Resistance: 50.55 – 50.93
Support: 49.22 / 47.00
The coronavirus is still the major headline affecting most of the world markets. One has to look at the weekly crude charts for some answers to support and resistance. The major weekly support level is now basis March WTI is 49.22 – the high from the last week in December of 2018. If the market breaches that level, then we will be looking for 47.00. Resistance is our old support level of 50.55 to 50.93. Plenty of resistance on the WTI spreads up front, but if we look at June/Dec WTI, look for support from .48 to .52. However, if that breaks, flat price will be moving towards $42.00 and this spread will be looking at -1.04.

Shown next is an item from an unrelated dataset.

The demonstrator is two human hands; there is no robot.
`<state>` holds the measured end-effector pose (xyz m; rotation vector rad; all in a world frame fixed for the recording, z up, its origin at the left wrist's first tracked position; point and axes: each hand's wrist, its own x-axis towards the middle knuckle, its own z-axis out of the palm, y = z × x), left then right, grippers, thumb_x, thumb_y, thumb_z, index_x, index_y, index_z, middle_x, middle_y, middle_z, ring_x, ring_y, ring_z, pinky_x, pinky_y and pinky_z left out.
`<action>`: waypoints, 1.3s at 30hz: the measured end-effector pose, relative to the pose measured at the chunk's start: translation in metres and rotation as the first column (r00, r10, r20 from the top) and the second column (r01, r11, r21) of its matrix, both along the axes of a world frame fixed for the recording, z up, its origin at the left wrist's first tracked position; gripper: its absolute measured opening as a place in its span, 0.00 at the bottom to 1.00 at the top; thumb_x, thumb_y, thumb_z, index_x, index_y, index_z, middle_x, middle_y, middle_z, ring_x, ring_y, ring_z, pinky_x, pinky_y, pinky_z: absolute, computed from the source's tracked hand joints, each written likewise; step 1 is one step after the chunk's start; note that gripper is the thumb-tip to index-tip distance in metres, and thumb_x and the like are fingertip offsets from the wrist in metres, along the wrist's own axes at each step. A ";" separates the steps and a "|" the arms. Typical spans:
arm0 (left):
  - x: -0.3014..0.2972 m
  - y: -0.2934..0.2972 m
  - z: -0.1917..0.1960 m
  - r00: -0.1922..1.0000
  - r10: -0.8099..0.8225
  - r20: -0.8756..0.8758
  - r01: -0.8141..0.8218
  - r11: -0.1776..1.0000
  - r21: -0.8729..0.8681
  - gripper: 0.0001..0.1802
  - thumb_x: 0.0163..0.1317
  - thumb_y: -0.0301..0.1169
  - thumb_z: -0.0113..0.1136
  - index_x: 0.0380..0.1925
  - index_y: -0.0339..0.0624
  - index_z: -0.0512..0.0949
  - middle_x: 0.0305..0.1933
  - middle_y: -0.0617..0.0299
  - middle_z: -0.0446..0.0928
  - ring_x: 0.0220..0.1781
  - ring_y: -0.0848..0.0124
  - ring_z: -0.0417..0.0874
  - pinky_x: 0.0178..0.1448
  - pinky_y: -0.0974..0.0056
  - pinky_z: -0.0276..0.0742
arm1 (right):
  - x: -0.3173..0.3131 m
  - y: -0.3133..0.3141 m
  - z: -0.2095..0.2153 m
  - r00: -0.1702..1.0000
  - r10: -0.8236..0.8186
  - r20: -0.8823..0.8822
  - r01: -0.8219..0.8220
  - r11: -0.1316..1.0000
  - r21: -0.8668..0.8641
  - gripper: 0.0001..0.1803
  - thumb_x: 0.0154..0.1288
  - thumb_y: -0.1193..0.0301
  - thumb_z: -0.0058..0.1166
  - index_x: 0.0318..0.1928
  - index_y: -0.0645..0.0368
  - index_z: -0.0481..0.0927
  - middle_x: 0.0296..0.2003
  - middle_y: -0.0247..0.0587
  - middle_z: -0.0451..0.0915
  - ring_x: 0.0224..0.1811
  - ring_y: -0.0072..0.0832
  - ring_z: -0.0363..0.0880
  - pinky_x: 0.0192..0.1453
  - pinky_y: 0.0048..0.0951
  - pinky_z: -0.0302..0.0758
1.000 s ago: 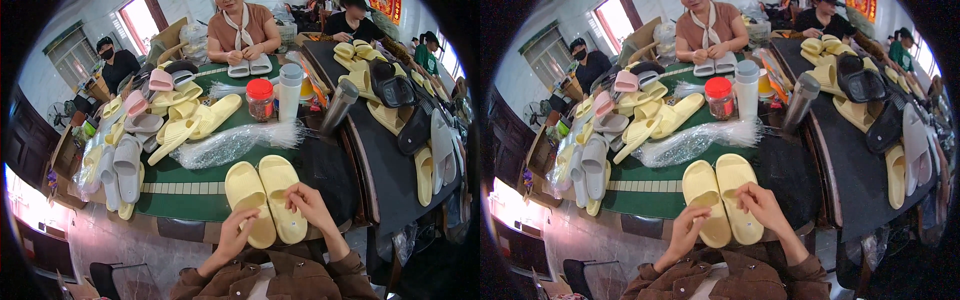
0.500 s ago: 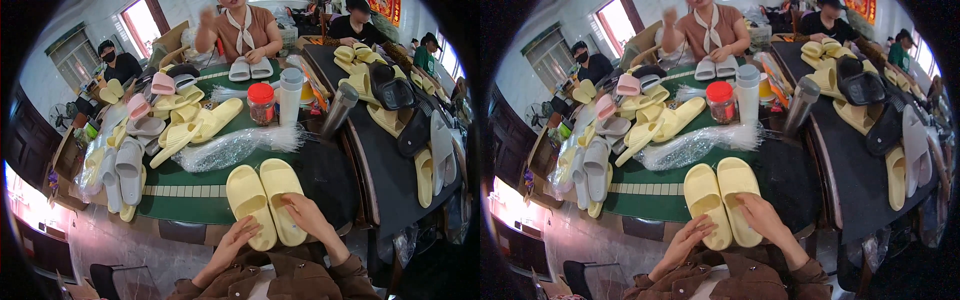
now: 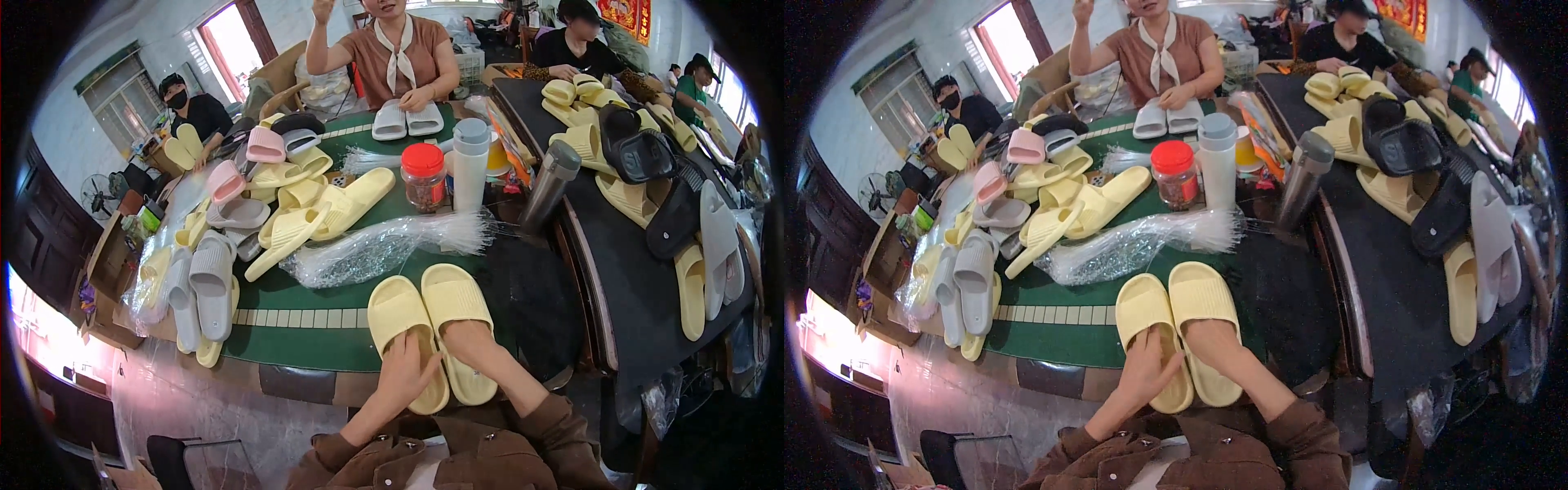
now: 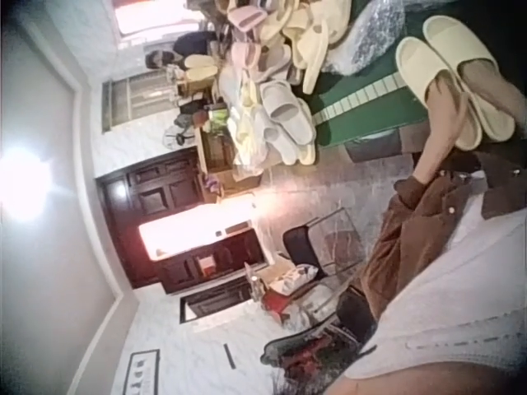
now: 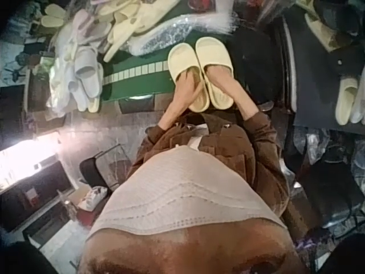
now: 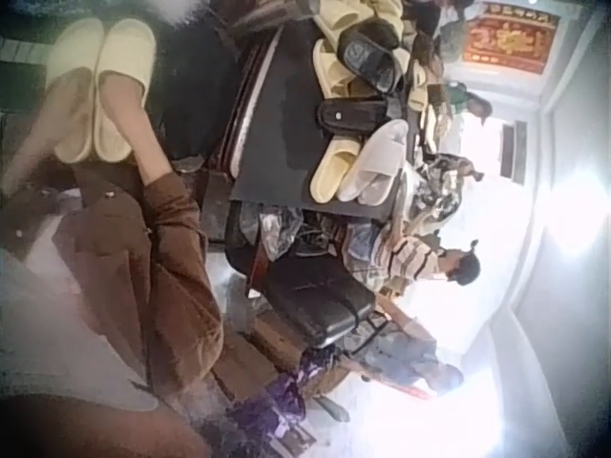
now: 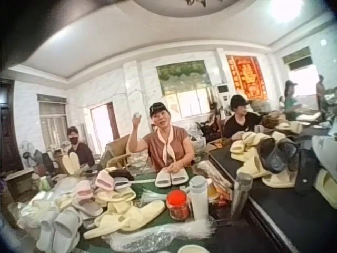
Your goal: Inspecting and trimming loose threads or imperfections from manufactured sandals at a workbench.
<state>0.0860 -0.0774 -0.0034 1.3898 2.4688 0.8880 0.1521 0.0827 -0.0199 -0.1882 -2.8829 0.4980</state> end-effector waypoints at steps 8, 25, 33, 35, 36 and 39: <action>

Resistance: 1.5335 / 1.5402
Support: 1.4887 / 1.4664
March RBOB has been the lone bright spot in the energy complex. Although under major pressure like the rest of the complex, it was able to hold steady late last week. Resistance is now from 1.5335 up to 1.5402. One can find support in March RBOB at 1.4887 then 1.4664. Although HJ RBOB took many people by surprise, technically speaking, it performed well. Once it broke above -1708 on January 29th, it sold off right to the 50% retracement of -1749 then took off. Even last week, it held the -1708 level 3 straight days! In my opinion, this spread is overbought, and we should see a pullback to -1577.
Resistance: 1.6380 – 1.6536
Support: 1.6536 / 1.6179
We discussed a few weeks ago that we were nervous we could see a 20 cent move in flat price basis the weekly charts. Well, the heating oil market accomplished that; even flirted with another 20 cent move down to 1.4666. Let’s see how this week begins but resistance is now at 1.6380 then 1.6536. Support is 1.6273 then 1.6179. Once again, it appears that heating oil has been oversold. March/April heat will have major resistance above at 51.